_WHAT YOU ARE ASKED TO DO_
Please repeat exactly the lines below from the one containing "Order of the" down to the one containing "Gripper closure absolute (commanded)", both included, and nothing else.

_THE DATA_
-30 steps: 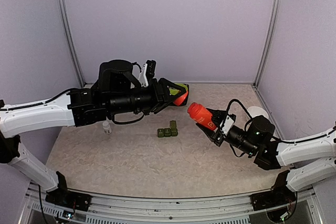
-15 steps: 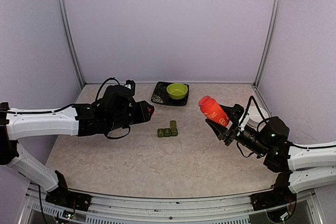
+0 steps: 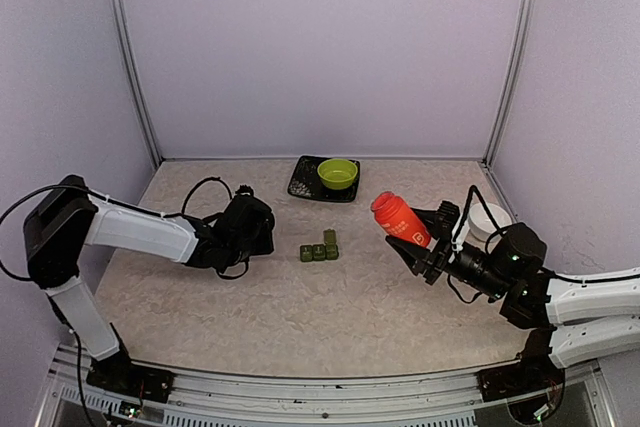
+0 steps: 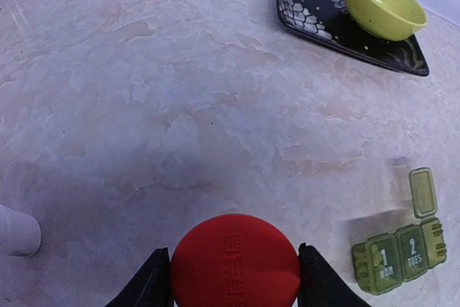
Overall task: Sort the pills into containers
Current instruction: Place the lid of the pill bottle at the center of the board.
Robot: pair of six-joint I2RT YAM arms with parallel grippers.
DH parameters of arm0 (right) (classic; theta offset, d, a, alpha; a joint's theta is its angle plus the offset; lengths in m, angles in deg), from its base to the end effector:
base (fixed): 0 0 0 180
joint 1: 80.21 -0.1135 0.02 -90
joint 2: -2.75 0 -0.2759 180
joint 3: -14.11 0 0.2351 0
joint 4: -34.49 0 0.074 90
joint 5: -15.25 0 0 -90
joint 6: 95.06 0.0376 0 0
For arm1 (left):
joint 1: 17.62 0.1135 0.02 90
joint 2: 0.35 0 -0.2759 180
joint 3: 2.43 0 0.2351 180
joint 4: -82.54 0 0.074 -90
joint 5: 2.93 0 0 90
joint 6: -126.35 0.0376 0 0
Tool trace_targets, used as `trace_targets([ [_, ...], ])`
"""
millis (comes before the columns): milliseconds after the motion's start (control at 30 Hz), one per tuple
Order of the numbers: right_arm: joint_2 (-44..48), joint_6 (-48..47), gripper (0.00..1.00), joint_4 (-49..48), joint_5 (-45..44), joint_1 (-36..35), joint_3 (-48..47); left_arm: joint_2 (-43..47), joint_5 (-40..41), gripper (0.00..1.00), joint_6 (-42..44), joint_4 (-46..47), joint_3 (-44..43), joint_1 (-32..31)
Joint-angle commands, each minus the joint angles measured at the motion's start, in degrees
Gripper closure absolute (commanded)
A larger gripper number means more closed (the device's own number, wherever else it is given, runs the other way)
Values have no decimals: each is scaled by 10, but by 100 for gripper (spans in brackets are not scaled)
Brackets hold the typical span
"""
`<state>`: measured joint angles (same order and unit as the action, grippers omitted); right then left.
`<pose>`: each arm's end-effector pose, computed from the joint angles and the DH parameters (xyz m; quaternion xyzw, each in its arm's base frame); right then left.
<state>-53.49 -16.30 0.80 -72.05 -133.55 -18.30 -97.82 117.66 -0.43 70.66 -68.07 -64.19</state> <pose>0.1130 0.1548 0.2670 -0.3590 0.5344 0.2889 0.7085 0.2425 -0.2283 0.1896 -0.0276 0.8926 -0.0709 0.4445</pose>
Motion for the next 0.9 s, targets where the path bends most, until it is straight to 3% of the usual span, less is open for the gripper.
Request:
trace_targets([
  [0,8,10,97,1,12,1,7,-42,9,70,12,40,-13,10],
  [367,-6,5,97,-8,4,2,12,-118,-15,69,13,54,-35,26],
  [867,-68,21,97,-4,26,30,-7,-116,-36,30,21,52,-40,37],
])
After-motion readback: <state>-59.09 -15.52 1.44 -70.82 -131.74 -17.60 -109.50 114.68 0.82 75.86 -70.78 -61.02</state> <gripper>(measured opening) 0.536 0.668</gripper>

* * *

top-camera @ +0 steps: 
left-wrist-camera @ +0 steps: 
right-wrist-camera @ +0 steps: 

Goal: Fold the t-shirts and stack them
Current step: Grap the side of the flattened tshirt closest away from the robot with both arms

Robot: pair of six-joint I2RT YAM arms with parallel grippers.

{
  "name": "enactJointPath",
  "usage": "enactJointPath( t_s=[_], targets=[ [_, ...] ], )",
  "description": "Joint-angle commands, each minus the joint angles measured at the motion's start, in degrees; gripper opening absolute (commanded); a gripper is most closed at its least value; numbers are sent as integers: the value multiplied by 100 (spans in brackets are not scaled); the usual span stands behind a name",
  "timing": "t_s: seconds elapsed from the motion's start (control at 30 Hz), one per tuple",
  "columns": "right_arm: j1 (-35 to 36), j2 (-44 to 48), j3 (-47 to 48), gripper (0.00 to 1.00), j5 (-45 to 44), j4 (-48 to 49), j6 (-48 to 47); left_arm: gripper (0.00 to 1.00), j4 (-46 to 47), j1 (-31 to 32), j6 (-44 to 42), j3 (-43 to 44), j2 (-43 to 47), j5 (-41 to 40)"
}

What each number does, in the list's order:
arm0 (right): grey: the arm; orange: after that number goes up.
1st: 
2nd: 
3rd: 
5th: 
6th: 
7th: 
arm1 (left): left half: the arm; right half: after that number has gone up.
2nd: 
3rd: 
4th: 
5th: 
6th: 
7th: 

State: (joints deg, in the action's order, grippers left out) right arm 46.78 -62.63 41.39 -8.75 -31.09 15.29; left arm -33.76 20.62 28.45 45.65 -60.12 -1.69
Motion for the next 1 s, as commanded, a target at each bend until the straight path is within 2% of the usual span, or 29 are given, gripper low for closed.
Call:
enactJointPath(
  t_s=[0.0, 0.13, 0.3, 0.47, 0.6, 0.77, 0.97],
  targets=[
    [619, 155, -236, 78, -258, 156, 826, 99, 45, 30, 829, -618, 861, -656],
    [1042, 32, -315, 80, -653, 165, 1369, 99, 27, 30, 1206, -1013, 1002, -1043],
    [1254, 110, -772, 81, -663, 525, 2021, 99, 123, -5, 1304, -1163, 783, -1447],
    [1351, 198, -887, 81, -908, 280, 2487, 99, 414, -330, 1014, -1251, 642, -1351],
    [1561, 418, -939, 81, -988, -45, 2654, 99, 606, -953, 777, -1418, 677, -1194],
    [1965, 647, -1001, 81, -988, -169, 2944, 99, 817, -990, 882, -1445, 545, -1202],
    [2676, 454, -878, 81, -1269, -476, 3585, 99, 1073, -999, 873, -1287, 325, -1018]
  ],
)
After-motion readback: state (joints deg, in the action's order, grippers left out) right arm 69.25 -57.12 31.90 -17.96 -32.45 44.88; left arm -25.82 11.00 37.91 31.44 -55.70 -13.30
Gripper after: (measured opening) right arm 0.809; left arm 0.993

_EXERCISE RESPONSE_
Order of the numbers: right_arm: joint_2 (-44..48), joint_6 (-48..47), gripper (0.00..1.00), joint_4 (-49..48), joint_5 (-45..44), joint_1 (-36..35), joint_3 (-48..47); left_arm: joint_2 (-43..47), joint_5 (-40..41), gripper (0.00..1.00), joint_6 (-42..44), joint_4 (-46..47), joint_3 (-44..43), joint_1 (-32..31)
Joint-angle commands, each minus the joint angles measured at the motion's start, in degrees
Gripper closure absolute (commanded)

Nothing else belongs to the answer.